Ex-husband is ordered to pay child support after his former wife forged his signature to undergo IVF treatment using his frozen sperm

  • Karl, 37, and Inge, 42, from Munich, froze fertilised eggs while they were married
  • Couple planned to use the embryos to have children later in life, but got divorced
  • Inge then forged Karl’s signature twice in order to undergo IVF, and had a boy
  • Karl has been told he must pay child support, despite not knowing of the birth

A German man has been told he must pay child support to his ex-wife after she forged his signature in order to have a child with frozen embryos that he fertilised.

Karl, 37, and Inge, 42, created the embryos using her eggs and his sperm while they were married, then had them frozen so they could have children later in life.

The pair then got divorced but unbeknownst to Karl, Inge went back to the fertility clinic in order to undergo IVF treatment.

Karl, 37, and Inge, 42, used their eggs and sperm to create embryos while they were married which were then frozen to allow them to have children later in life

Inge forged his signature twice in order to get access to the embryos before giving birth to a boy, German news channel DW reported.

After the birth, Karl became legally obliged to pay for child support despite not consenting to the pregnancy.
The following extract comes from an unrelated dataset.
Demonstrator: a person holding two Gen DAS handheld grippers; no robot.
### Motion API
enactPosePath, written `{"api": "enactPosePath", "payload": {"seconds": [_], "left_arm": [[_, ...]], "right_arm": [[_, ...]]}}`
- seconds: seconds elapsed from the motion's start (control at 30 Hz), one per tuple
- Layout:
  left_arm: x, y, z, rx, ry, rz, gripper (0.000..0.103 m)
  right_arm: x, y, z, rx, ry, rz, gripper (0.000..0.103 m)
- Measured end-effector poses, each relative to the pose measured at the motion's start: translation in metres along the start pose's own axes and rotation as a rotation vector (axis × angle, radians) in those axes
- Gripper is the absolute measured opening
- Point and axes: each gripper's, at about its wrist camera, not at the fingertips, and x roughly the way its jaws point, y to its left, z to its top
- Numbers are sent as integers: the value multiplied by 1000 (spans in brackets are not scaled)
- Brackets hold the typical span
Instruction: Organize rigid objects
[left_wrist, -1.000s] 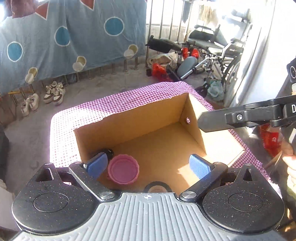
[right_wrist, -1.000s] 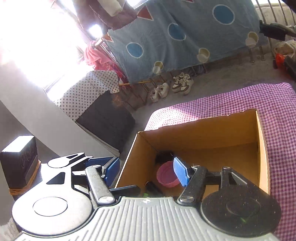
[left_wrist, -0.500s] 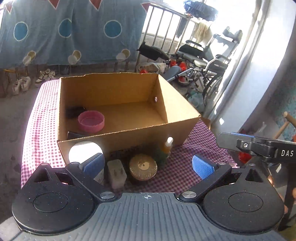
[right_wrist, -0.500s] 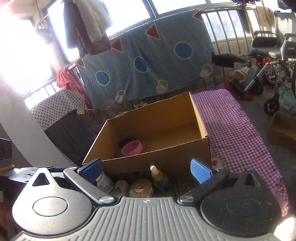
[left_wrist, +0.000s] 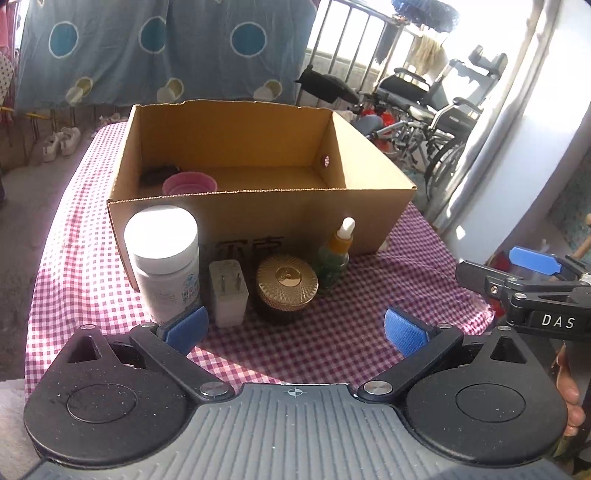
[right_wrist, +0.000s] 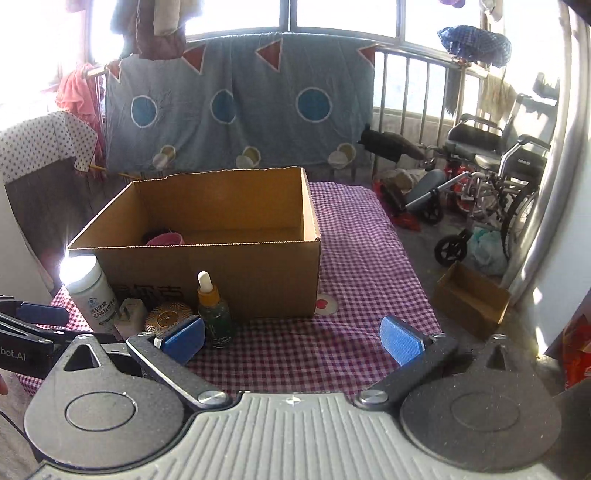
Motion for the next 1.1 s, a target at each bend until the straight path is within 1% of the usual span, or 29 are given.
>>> {"api": "enactPosePath", "payload": {"seconds": [0.2, 0.37, 0.5, 0.8, 0.97, 1.1], "left_arm": [[1, -6, -8, 15, 3, 11, 102], [5, -14, -10, 41, -26, 23, 102], [12, -17, -7, 40, -22, 1, 102], [24, -26, -2, 38, 1, -53, 103], [27, -28, 0, 9, -11, -98, 103], [27, -28, 1, -6, -35, -133, 103]], "right_arm": [[-3, 2, -7, -51, -45, -30, 103], [0, -2, -14, -73, -78, -65, 103], [6, -11, -14, -48, -78, -33, 103], [16, -33, -13, 27, -80, 73, 103], [20, -46, -15, 101, -72, 117, 103], [20, -53, -16, 144, -70, 130, 103]]}}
He launched a lawsuit at Munich’s medical malpractice court in order to get out of the payments, saying the clinic should pay instead.

But judges ruled otherwise on Wednesday, saying he had not been clear enough with the clinic when he called to revoke his permission for the embryos to be used.

After the pair got divorced Inge forged her husband’s signature twice in order to give birth to a baby boy via IVF, and Karl has now been told he must pay child support

Staff at the clinic also had no reason to doubt the authenticity of the signatures and so could not be liable, the judges added.

The decision is not legally binding, according to DW. It is not clear if Karl plans to appeal the ruling. 

German courts do not typically give the surnames of people involved in cases for privacy reasons.